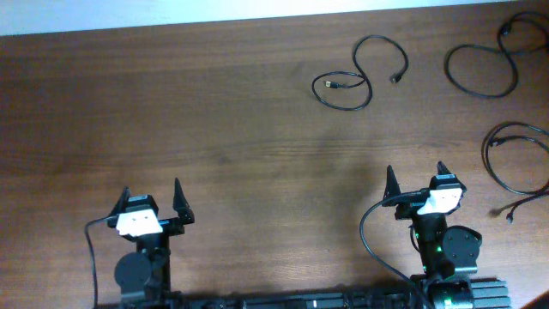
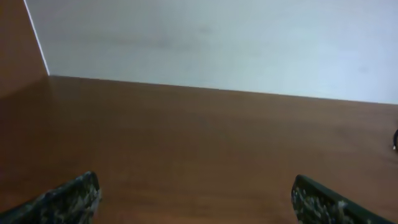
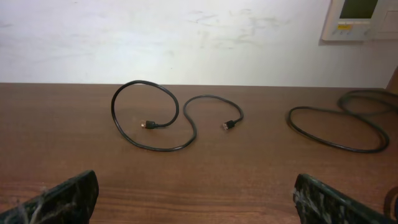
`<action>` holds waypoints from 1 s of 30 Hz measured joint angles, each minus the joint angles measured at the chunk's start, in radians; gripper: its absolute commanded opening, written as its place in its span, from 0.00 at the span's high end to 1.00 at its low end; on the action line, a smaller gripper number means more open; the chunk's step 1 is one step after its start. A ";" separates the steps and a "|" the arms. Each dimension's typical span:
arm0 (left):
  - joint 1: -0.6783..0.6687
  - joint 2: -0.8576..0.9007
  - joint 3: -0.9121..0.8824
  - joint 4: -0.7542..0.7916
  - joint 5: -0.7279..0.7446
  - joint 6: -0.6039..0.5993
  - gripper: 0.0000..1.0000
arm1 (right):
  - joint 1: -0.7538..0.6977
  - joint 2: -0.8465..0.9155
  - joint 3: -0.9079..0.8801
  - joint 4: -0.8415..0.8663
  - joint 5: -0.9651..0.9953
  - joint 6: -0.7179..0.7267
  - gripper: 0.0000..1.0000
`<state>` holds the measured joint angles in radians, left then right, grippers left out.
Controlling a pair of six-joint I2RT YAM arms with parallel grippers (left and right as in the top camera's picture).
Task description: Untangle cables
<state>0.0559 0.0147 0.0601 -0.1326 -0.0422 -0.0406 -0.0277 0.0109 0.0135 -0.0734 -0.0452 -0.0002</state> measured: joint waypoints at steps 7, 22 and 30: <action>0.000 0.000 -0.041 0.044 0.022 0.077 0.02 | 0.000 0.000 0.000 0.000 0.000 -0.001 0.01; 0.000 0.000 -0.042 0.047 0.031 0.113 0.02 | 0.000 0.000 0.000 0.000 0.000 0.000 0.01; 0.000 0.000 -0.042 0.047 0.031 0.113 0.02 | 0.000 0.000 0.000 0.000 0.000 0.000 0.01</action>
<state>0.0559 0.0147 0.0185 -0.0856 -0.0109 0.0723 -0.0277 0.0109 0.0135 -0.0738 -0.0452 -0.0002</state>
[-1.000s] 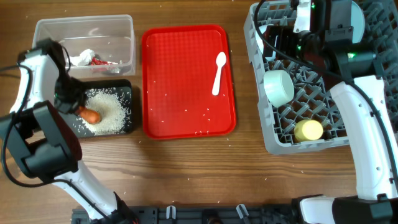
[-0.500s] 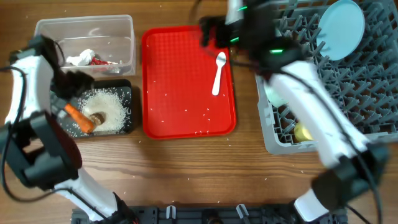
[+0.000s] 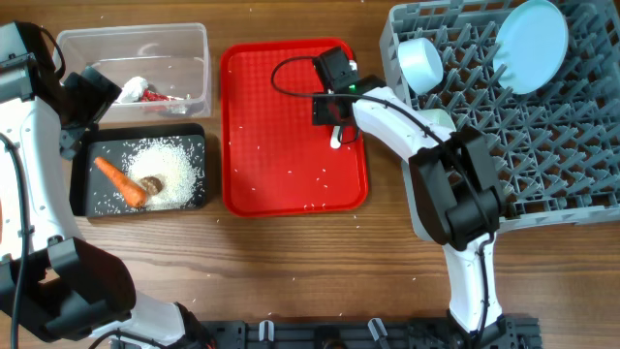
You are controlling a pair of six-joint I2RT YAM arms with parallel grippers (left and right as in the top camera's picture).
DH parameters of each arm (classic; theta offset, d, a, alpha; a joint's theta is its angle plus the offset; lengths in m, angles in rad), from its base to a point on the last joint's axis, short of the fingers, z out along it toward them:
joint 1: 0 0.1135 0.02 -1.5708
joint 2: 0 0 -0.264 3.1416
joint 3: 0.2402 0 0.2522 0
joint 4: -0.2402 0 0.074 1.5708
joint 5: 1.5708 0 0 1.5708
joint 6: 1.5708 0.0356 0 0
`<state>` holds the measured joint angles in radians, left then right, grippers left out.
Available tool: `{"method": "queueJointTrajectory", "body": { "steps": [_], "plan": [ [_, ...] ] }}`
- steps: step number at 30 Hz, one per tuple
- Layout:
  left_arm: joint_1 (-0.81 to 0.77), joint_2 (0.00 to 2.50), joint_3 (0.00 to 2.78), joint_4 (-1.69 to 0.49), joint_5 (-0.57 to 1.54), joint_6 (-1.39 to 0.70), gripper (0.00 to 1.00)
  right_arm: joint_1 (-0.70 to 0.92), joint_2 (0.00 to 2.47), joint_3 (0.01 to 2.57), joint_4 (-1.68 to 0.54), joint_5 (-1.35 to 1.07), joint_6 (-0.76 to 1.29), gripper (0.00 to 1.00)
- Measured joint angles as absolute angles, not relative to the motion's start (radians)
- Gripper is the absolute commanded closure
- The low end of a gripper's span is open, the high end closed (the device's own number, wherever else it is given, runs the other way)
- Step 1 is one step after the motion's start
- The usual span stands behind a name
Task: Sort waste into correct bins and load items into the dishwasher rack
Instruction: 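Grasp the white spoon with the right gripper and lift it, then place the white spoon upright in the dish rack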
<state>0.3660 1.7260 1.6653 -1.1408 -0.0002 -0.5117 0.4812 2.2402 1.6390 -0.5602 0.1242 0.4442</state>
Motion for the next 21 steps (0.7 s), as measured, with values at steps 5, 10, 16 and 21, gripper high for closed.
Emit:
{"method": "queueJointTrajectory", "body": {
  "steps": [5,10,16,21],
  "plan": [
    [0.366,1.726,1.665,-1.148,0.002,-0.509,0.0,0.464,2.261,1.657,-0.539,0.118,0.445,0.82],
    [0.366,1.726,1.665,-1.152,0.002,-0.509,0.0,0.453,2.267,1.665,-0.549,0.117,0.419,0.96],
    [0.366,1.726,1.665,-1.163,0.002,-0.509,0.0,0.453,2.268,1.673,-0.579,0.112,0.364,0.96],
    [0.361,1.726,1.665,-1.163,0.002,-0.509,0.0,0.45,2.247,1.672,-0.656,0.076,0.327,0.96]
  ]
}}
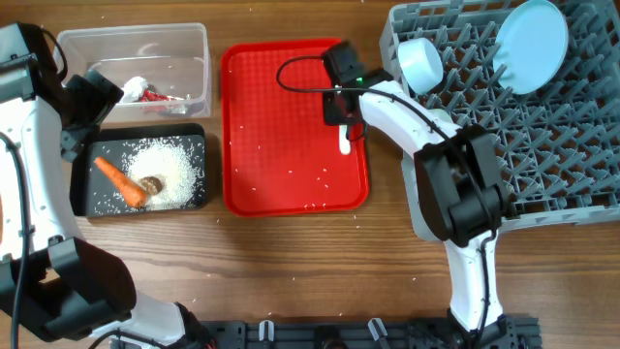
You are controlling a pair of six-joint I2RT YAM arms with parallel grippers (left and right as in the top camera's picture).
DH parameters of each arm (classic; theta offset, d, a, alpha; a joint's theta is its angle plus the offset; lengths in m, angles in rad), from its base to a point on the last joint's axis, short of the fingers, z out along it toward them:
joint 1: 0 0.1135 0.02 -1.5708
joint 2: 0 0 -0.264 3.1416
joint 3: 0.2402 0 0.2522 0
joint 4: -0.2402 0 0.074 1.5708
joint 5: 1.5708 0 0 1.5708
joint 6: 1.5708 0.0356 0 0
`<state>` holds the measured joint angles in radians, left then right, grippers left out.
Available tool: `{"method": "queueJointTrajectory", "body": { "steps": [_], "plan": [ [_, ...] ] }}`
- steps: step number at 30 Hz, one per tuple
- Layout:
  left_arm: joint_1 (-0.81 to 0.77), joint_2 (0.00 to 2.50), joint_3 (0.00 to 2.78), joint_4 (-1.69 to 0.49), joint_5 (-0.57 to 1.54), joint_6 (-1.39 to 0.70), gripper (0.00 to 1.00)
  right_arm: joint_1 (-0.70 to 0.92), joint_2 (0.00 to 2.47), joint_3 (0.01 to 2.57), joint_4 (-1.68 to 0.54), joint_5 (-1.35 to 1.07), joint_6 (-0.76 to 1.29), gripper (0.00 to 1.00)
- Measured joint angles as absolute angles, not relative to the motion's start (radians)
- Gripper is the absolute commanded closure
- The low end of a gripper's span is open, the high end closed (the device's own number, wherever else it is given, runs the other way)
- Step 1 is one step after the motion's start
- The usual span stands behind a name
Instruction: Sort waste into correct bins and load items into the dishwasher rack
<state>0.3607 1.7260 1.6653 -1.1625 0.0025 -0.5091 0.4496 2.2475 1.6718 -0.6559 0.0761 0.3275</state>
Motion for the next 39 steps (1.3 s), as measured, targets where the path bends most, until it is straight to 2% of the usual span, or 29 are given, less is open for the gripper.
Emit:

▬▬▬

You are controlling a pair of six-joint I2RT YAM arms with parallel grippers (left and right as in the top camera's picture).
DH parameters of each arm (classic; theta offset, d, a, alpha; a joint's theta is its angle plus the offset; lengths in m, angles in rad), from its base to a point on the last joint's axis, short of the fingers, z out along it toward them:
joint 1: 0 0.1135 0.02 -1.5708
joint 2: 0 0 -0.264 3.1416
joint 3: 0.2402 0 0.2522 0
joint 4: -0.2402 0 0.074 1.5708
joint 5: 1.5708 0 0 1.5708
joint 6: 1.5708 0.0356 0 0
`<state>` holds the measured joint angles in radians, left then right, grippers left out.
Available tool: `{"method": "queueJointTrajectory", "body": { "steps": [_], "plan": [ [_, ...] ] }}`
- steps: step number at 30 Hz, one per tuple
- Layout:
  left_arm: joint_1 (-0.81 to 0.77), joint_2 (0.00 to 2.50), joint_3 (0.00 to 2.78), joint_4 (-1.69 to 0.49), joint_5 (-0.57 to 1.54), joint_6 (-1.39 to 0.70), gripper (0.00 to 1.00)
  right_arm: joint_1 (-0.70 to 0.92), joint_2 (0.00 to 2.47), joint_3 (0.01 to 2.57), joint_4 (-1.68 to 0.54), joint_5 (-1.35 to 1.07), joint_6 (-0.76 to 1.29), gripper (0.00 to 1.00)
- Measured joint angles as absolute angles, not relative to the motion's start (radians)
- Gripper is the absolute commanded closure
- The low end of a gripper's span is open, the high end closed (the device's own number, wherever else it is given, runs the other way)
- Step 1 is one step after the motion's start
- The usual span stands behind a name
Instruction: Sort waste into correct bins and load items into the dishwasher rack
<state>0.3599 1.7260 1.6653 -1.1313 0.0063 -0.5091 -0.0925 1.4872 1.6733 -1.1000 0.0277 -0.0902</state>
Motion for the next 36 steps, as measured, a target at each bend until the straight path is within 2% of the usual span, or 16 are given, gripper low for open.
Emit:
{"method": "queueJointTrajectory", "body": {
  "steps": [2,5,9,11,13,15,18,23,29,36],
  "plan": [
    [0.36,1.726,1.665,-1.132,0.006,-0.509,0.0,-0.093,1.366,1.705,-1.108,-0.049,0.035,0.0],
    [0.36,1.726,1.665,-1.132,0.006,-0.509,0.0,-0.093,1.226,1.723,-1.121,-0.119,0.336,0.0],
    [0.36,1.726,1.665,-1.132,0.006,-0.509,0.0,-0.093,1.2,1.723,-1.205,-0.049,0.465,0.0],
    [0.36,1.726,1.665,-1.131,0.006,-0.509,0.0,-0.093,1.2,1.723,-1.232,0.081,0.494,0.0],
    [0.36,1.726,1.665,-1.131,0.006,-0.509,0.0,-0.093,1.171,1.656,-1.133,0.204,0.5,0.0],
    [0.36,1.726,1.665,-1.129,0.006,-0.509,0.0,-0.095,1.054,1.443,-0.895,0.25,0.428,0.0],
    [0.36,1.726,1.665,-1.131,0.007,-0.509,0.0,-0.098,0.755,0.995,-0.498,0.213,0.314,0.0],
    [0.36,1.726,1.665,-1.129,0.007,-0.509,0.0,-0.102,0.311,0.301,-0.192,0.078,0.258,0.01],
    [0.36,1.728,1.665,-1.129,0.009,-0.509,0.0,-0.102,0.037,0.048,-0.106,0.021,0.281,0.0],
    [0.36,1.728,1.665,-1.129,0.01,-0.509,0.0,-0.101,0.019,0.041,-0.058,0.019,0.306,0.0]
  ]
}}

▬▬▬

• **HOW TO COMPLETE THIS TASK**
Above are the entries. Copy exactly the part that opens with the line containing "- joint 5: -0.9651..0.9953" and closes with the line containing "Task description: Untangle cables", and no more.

• **RESULT OF THE EXERCISE**
  - joint 5: -0.9651..0.9953
  - joint 6: -0.7179..0.7267
  - gripper: 0.0000..1.0000
`<state>` holds the measured joint angles in radians, left then right, grippers left out.
Controlling a pair of six-joint I2RT YAM arms with parallel grippers (left and right as in the top camera's picture).
Task description: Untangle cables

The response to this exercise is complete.